Problem to work on: Starting at the line that has "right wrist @" and stopping after the line that has "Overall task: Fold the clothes", reproduce the listing below exactly; omit everything else.

Source material:
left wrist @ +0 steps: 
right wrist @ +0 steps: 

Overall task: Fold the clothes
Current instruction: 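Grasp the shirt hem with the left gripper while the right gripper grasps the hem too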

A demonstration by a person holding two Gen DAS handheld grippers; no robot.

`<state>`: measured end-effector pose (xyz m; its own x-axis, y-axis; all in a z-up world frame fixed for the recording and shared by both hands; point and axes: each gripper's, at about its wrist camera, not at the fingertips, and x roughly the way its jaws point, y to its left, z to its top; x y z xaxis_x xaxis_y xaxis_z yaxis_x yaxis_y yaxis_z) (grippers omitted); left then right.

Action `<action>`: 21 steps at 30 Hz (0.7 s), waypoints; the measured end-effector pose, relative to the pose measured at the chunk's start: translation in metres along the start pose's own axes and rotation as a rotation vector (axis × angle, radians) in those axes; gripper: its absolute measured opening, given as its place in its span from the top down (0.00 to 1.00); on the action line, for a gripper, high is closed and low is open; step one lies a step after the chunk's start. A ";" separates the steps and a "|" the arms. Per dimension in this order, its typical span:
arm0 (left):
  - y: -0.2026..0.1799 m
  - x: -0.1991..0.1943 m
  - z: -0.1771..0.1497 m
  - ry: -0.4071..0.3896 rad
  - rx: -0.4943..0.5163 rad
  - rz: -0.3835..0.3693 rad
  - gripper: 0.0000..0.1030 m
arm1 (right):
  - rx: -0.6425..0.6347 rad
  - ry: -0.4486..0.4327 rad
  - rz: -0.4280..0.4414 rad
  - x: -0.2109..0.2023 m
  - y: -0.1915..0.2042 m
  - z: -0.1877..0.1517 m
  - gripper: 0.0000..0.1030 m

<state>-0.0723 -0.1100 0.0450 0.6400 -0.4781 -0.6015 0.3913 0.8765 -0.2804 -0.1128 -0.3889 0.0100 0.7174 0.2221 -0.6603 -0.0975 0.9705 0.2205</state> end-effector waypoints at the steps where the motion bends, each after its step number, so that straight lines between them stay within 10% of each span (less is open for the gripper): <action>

Expected output:
right wrist @ +0 steps: 

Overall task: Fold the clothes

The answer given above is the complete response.